Requirement: Lines in the listing below that hold "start" are the ones to copy.
+++ Dataset section
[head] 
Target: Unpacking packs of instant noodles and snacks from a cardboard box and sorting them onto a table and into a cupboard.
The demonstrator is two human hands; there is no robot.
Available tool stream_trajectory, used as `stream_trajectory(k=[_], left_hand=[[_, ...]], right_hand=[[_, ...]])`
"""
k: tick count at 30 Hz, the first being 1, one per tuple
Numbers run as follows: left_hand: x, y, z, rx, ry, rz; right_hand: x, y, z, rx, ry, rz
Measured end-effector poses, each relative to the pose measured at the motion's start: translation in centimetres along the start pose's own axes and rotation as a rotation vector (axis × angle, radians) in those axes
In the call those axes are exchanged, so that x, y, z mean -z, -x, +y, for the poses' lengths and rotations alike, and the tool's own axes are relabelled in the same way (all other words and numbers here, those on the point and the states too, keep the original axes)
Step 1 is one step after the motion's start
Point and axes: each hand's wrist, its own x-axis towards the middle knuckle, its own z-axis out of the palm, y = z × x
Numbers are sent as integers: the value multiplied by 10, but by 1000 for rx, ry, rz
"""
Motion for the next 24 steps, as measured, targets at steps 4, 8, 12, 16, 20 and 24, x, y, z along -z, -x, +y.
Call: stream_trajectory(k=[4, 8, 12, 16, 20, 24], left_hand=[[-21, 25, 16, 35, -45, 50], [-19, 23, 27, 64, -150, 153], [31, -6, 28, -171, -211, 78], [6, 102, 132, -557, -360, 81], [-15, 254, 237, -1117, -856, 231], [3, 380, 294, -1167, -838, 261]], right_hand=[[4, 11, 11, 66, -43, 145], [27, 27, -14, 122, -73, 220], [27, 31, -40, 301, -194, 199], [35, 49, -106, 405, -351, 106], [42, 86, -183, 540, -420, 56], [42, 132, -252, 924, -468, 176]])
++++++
Exercise answer:
Measured end-effector poses, each relative to the pose measured at the motion's start: translation in centimetres along the start pose's own axes and rotation as a rotation vector (axis × angle, radians) in those axes
Step 1 is one step after the motion's start

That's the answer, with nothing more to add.